When compared with other regional markets, Asia-Pacific carriers led with 11.1% growth, driven by Europe–Asia routes which expanded 13.5%, extending their run of 29 consecutive months of gains. Regional capacity rose 7.3%.
European airlines recorded a 4.1% increase in demand with capacity up 4.0%, while Middle Eastern carriers grew 2.6% against a 5.9% rise in capacity. Latin America saw 2.4% growth, alongside a 3.8% increase in capacity.
North America delivered the weakest result with just 0.7% growth, as Asia–North America volumes fell 1.0% after the US ended de minimis exemptions on small e-commerce shipments. Regional capacity slipped 0.6%.
Globally, total demand measured in cargo tonne-kilometers (CTK) rose 5.5% compared to July 2024, with international operations up 6.0%. Available cargo capacity, measured in available cargo tonne-kilometers (ACTK), grew 3.9%, while international operations recorded a 4.5% increase.
The IATA report also highlighted that trade lane performance was mixed across major global corridors. The Asia–North America route, which accounts for 24.4% of total industry volumes, contracted by 1.0%, its third consecutive monthly decline. By contrast, the Europe–Asia corridor expanded 13.5%, extending a 29-month growth streak and representing 20.5% of global freight activity.
Other routes showed resilience. Within Asia, demand rose 10.3%, supported by 21 straight months of expansion.

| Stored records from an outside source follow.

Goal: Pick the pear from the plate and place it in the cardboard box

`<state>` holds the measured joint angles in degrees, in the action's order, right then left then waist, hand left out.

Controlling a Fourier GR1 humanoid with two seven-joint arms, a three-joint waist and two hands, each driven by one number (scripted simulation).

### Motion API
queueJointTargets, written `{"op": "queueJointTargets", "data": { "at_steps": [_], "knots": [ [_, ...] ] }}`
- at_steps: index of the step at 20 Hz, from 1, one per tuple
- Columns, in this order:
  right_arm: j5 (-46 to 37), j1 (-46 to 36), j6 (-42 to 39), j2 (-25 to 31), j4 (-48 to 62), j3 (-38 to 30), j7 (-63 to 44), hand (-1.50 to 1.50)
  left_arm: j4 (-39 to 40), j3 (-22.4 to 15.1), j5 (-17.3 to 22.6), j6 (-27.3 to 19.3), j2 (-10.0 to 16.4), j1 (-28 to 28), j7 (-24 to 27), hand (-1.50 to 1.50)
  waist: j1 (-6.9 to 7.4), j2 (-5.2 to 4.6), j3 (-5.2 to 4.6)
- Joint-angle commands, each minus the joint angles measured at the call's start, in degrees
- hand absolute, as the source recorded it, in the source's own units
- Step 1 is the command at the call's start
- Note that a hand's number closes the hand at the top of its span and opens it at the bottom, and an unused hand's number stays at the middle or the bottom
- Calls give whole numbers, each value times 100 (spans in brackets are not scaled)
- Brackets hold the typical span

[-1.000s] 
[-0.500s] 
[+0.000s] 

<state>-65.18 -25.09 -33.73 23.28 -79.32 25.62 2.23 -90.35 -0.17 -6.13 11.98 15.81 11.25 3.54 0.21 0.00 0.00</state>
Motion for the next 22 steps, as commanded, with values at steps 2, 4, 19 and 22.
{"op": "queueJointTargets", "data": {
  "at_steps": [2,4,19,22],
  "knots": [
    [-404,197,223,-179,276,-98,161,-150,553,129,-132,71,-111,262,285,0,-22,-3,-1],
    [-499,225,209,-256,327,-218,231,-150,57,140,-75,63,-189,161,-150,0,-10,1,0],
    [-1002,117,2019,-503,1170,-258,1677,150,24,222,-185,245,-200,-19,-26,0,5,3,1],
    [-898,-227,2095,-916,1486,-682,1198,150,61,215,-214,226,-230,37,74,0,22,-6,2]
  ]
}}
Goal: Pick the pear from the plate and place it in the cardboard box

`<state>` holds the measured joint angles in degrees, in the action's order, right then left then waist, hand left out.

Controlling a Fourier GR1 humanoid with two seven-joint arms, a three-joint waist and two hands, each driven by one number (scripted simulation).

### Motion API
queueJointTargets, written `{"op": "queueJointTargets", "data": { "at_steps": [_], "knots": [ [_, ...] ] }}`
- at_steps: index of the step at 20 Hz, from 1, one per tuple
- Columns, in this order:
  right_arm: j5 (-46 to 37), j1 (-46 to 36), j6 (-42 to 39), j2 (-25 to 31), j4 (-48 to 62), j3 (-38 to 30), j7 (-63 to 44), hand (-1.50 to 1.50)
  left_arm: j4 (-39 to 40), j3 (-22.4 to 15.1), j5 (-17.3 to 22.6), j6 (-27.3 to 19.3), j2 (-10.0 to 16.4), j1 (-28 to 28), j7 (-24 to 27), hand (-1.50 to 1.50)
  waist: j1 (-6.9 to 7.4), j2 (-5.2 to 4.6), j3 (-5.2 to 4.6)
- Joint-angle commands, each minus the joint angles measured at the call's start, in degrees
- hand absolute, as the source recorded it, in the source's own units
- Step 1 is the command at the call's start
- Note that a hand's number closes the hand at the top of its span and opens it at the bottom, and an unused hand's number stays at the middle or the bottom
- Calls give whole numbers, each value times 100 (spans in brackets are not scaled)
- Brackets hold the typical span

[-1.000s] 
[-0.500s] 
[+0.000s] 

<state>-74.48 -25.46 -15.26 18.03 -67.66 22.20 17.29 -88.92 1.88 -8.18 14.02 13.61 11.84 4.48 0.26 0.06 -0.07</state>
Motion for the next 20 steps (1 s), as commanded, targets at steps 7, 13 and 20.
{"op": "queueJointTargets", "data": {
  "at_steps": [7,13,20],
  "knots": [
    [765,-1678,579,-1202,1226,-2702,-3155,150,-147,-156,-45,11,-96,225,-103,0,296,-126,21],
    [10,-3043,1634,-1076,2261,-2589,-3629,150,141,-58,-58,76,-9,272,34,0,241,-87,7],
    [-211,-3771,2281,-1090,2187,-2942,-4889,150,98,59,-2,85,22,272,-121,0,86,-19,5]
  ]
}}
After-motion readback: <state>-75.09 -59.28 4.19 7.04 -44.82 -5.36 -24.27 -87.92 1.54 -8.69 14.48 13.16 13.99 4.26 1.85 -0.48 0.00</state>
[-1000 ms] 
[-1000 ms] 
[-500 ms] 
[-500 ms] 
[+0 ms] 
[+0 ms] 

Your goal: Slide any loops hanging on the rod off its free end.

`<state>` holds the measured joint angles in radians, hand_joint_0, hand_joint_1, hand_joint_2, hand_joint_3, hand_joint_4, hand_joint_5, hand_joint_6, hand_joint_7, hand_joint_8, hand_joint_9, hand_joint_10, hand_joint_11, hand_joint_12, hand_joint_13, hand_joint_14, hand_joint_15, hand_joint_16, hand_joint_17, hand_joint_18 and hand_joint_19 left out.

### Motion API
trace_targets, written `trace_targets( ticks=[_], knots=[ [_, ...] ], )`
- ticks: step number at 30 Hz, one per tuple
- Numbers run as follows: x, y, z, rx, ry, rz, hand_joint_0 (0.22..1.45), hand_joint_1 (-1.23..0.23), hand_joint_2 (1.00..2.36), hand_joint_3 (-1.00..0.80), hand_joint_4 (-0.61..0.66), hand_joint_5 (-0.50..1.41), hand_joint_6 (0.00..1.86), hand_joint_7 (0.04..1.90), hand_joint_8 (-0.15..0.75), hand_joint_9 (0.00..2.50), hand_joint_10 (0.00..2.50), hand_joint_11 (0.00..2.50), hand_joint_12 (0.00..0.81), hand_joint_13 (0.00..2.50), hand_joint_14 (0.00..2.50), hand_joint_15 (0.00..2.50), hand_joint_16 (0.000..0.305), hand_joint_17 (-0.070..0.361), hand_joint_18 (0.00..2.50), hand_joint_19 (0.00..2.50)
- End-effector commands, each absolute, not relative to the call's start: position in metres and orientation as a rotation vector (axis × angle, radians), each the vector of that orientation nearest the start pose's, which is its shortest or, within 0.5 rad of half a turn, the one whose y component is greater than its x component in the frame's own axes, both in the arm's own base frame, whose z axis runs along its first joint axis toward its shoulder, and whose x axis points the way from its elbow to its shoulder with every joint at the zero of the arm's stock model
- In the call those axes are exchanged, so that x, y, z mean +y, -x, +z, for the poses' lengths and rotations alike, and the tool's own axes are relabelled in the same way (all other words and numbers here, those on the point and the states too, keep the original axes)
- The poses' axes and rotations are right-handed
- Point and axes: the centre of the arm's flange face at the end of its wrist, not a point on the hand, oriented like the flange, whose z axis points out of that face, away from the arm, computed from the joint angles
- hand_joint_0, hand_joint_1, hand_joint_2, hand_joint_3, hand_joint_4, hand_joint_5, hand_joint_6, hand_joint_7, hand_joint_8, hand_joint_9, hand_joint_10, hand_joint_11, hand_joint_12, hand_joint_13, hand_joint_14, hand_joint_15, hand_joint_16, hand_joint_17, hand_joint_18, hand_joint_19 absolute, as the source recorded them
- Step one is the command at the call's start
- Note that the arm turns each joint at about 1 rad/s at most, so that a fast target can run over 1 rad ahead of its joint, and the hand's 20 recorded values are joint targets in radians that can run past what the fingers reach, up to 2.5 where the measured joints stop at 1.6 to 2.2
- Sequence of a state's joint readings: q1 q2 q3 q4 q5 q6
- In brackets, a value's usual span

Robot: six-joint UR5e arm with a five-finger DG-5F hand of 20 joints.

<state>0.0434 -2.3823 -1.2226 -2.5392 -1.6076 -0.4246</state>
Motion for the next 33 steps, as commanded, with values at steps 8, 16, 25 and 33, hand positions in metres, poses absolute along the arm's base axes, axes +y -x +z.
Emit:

The North America–Europe lane grew 9.6% after 18 months of continuous gains, while the Middle East–Asia corridor climbed 8.5% with five months of steady growth.
The Middle East–Europe route posted only 0.3% growth, while intra-European traffic rose 4.0%. Africa–Asia traffic delivered a robust 12.1% increase, though it represented just 1.4% of global volumes.
On the economic front, global goods trade grew 3.1% year-on-year in June. Average jet fuel prices were down 9.1% compared to July 2024, easing cost pressures for airlines. However, manufacturing activity weakened as the Purchasing Managers’ Index (PMI) slipped to 49.66, signaling contraction amid uncertainty over US trade policies.